Autor: Jakub Rusinowski · Ostatnia aktualizacja: 10 lipca 2026
Mistral AI's lightweight model family for resource-constrained environments. Ministral 8B punches well above its weight on reasoning tasks and fits on any GPU with 6 GB VRAM. Ministral 3B is designed for phones and edge devices.
| Ministral 3B | Min 2 GB VRAM · Q4_K_M · 32,768 ctx · ollama run ministral:3b |
| Ministral 8B | Min 6 GB VRAM · Q4_K_M · 32,768 ctx · ollama run ministral:8b |
The cheapest GPU that runs Ministral locally (min 2 GB VRAM) is the Intel Arc B570 (10 GB).
Install Ollama then run: ollama run ministral:3b
Minimum VRAM: 2 GB. For best results use Q4_K_M quantization.
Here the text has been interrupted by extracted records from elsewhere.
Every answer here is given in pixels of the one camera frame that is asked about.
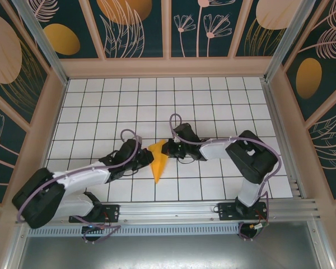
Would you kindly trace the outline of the yellow cloth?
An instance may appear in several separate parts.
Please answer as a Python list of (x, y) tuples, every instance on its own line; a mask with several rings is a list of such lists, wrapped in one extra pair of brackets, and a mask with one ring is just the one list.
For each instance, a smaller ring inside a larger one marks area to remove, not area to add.
[(153, 162), (150, 163), (150, 167), (156, 184), (159, 182), (169, 158), (166, 154), (162, 153), (163, 145), (166, 142), (166, 140), (160, 140), (158, 143), (148, 147), (153, 156)]

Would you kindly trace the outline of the grey metal sheet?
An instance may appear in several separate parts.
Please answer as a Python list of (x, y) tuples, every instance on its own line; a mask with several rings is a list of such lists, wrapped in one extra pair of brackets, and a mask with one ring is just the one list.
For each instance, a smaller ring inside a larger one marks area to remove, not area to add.
[(321, 269), (306, 239), (291, 243), (236, 235), (30, 238), (19, 269)]

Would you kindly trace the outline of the small circuit board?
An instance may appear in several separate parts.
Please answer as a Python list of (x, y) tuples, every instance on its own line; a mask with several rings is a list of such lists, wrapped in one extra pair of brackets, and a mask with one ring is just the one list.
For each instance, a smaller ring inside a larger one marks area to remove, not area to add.
[(81, 229), (81, 234), (103, 234), (107, 226), (105, 225), (88, 225), (88, 226), (83, 226)]
[(238, 236), (243, 240), (253, 240), (256, 238), (269, 222), (245, 223), (240, 222), (238, 227)]

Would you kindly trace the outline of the long aluminium mounting rail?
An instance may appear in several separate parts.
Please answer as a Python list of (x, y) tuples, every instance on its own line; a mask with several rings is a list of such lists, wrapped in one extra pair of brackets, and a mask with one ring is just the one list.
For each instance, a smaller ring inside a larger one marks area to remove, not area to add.
[[(259, 200), (267, 204), (267, 221), (306, 221), (318, 219), (320, 213), (314, 200), (311, 199), (270, 199), (263, 197)], [(218, 203), (234, 202), (225, 201), (185, 201), (185, 202), (123, 202), (105, 203), (103, 205), (119, 205), (118, 222), (128, 222), (130, 224), (159, 224), (171, 223), (178, 224), (184, 222), (208, 222), (210, 220), (220, 221), (215, 207)], [(20, 222), (26, 222), (17, 215)], [(87, 225), (95, 223), (81, 221)]]

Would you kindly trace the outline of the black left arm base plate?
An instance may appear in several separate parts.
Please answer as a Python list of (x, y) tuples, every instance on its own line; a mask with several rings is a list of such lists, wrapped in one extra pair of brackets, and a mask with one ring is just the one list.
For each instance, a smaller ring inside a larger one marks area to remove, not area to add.
[(70, 223), (79, 223), (81, 221), (74, 217), (78, 216), (92, 223), (118, 222), (119, 211), (119, 205), (76, 206), (69, 214), (68, 221)]

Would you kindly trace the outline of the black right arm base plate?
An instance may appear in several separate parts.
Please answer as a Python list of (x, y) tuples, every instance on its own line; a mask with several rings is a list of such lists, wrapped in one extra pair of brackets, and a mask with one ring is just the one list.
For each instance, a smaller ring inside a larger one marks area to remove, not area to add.
[(238, 212), (234, 202), (218, 203), (214, 210), (218, 213), (221, 221), (258, 221), (260, 217), (267, 218), (267, 204), (265, 202), (257, 202), (243, 213)]

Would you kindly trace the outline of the wall panel with two flowers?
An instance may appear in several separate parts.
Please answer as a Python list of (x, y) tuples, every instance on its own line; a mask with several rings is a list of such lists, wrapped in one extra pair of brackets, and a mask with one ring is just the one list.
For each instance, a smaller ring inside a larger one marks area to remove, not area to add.
[(171, 56), (228, 56), (243, 0), (172, 0)]

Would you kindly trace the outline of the aluminium side rail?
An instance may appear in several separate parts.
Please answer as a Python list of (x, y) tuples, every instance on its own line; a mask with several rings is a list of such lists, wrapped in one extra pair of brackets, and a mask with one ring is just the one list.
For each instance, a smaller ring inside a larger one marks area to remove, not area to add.
[(261, 84), (273, 123), (274, 131), (277, 136), (279, 149), (281, 151), (283, 164), (287, 173), (287, 178), (290, 184), (293, 198), (305, 199), (306, 192), (302, 185), (300, 174), (297, 170), (296, 162), (292, 154), (292, 148), (287, 137), (277, 102), (273, 96), (273, 92), (269, 83), (262, 80)]

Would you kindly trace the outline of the wall panel with leaf drawing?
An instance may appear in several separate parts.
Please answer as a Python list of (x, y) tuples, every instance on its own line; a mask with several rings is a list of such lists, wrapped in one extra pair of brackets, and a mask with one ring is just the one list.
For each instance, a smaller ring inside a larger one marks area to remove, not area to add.
[(106, 58), (162, 58), (161, 0), (88, 0)]

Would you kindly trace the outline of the wall panel with orange oval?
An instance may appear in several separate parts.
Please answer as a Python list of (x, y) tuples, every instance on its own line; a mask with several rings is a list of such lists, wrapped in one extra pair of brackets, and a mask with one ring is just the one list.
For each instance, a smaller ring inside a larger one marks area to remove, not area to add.
[(60, 59), (94, 59), (97, 52), (79, 0), (27, 0)]

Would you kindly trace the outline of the aluminium corner post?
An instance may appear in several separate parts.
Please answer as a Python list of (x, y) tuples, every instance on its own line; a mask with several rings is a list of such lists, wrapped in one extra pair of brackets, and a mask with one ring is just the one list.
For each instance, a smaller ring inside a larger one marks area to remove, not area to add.
[(68, 77), (54, 51), (47, 35), (41, 27), (41, 22), (49, 22), (59, 10), (58, 0), (10, 0), (18, 14), (31, 32), (38, 47), (58, 76), (60, 82), (67, 86)]
[(290, 47), (301, 31), (305, 21), (311, 13), (316, 0), (302, 0), (297, 7), (291, 22), (289, 23), (286, 31), (284, 32), (277, 49), (275, 50), (271, 61), (264, 74), (264, 82), (270, 83), (276, 72), (278, 71), (284, 57), (288, 53)]

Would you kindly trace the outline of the wall panel with pink leaves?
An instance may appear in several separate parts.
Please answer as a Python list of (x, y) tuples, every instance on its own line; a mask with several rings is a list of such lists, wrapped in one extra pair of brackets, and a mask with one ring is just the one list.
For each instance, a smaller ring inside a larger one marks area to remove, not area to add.
[(309, 128), (328, 187), (336, 200), (336, 103)]
Ministral needs about 2 GB VRAM at Q4_K_M quantization for its smallest variant. Variants: Ministral 3B (2 GB, Q4_K_M); Ministral 8B (6 GB, Q4_K_M). On Apple Silicon, unified memory counts toward this requirement.
Yes — Ministral runs on an RTX 4090 (24 GB) and other 24 GB cards such as the RTX 3090. Smaller variants also fit comfortably on 8–16 GB GPUs at Q4_K_M.
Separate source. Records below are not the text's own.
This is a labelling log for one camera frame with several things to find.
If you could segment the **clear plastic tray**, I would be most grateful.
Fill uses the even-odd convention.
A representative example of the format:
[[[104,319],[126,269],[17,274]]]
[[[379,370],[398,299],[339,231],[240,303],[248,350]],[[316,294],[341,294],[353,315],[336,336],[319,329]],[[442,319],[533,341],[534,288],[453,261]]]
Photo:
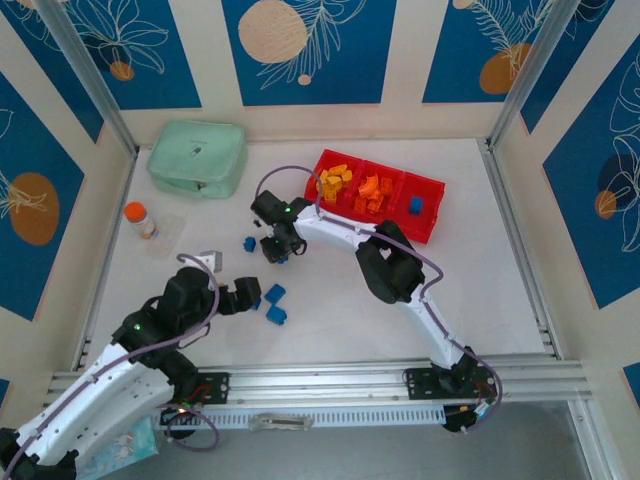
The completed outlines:
[[[164,260],[169,257],[185,227],[185,219],[175,214],[164,214],[154,219],[156,230],[148,240],[144,253],[147,257]]]

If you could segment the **mint green zip pouch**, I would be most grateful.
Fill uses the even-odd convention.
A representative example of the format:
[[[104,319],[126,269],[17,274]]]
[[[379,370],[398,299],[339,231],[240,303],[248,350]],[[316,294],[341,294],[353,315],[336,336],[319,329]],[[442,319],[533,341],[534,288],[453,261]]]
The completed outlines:
[[[247,163],[245,128],[234,124],[173,120],[161,130],[147,171],[166,193],[196,199],[227,199]]]

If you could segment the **orange-capped white bottle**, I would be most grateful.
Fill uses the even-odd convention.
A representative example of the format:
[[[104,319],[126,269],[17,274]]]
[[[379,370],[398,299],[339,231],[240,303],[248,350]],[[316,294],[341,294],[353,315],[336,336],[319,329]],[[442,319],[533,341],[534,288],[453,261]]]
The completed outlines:
[[[141,238],[151,239],[156,233],[156,223],[142,203],[134,201],[126,204],[124,216]]]

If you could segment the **red three-compartment bin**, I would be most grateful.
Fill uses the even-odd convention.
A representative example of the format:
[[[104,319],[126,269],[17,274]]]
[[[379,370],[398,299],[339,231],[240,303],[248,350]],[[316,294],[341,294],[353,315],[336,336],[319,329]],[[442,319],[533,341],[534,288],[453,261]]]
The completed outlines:
[[[335,204],[321,199],[320,206],[323,209],[351,220],[366,223],[392,220],[399,225],[409,239],[423,244],[429,241],[445,194],[443,182],[328,149],[323,151],[314,171],[318,176],[326,176],[325,184],[340,185],[339,177],[329,176],[327,173],[331,167],[340,164],[348,165],[353,173],[353,178],[349,187],[341,190]],[[383,177],[391,178],[394,186],[393,193],[391,196],[384,196],[379,189],[378,197],[385,197],[379,214],[374,215],[368,211],[364,214],[356,213],[353,206],[354,200],[359,196],[358,188],[366,177],[373,175],[378,175],[379,180]],[[413,196],[424,199],[424,207],[420,216],[409,214],[409,204]]]

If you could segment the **clear plastic tool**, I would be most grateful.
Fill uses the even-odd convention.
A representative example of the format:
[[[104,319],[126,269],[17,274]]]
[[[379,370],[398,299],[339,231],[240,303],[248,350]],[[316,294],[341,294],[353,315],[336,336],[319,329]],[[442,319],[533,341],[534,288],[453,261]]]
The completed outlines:
[[[249,419],[248,427],[252,432],[262,430],[308,431],[314,425],[314,419],[304,415],[260,413]]]

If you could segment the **printed tissue pack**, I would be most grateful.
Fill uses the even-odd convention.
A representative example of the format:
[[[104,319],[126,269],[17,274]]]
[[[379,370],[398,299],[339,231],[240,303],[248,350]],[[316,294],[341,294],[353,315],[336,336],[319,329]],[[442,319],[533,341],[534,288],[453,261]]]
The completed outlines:
[[[100,478],[158,454],[150,417],[145,417],[108,442],[77,471],[76,480]]]

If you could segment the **black left mount plate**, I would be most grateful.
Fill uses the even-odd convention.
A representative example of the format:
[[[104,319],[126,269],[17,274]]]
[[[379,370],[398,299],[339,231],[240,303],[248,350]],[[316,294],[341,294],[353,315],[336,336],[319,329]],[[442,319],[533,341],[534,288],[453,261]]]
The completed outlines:
[[[203,405],[224,405],[229,395],[228,372],[200,373],[193,400]]]

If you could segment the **black mount plate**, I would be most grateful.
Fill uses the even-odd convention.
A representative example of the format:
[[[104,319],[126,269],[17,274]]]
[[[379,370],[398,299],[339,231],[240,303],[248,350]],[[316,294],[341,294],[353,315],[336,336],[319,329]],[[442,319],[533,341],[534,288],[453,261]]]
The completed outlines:
[[[495,378],[485,369],[446,370],[408,368],[403,381],[410,400],[493,401],[499,393]]]
[[[193,400],[203,405],[224,405],[229,395],[228,372],[200,373]]]

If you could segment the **aluminium side rail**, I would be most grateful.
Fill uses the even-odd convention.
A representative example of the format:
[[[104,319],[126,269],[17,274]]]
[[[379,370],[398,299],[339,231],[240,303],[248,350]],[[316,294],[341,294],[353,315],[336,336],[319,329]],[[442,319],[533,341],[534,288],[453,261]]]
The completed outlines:
[[[508,185],[501,172],[498,158],[490,148],[489,141],[484,138],[477,140],[482,161],[488,175],[494,197],[498,204],[509,242],[518,266],[523,285],[525,287],[531,309],[534,313],[538,330],[543,338],[545,351],[558,360],[564,358],[562,346],[550,316],[549,308],[544,299],[541,285],[536,277],[525,245],[514,203],[509,193]]]
[[[72,372],[78,371],[84,367],[83,360],[86,357],[85,347],[91,342],[93,330],[95,328],[95,322],[97,321],[98,311],[109,274],[109,269],[119,234],[119,228],[123,217],[123,210],[128,198],[138,157],[139,151],[135,150],[131,157],[129,166],[126,170],[126,177],[123,186],[119,191],[119,196],[117,197],[115,214],[110,225],[108,243],[106,244],[104,254],[101,258],[99,275],[97,277],[96,285],[92,291],[93,295],[91,297],[91,302],[89,304],[89,308],[86,313],[82,328],[80,329],[80,334],[76,342],[74,354],[70,362],[70,370]]]

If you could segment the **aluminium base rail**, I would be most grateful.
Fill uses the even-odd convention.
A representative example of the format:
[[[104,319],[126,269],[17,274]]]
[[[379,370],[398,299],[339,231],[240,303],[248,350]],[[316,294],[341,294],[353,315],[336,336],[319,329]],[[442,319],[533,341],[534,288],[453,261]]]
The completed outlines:
[[[505,402],[573,401],[592,397],[582,364],[548,355],[488,356],[502,380]],[[202,367],[229,374],[228,408],[405,405],[404,371],[429,362],[344,362],[293,366]]]

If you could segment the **black right mount plate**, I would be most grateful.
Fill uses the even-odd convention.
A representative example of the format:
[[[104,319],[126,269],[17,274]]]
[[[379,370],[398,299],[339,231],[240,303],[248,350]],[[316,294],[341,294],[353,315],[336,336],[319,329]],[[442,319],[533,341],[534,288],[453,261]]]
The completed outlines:
[[[495,378],[485,369],[446,370],[408,368],[403,381],[410,400],[493,401],[499,393]]]

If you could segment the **aluminium frame post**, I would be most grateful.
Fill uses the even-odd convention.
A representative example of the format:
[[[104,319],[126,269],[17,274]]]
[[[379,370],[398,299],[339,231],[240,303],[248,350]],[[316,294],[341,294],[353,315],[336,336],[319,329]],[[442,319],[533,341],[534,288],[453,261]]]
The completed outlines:
[[[57,0],[33,0],[38,14],[55,40],[92,103],[124,150],[136,157],[139,146],[126,125],[115,98],[80,35]]]
[[[524,66],[507,94],[487,146],[495,152],[519,119],[532,134],[597,28],[598,9],[591,0],[548,0],[543,21]]]
Q4_K_M is the best balance of quality and VRAM for Ministral in most cases. Choose Q8_0 for near-lossless quality if you have spare VRAM, or smaller quants (Q3/Q2) only when memory is tight.
Install Ollama, then run: ollama run ministral:3b. This downloads Ministral and starts a local, OpenAI-compatible endpoint — no internet connection is needed after the initial download.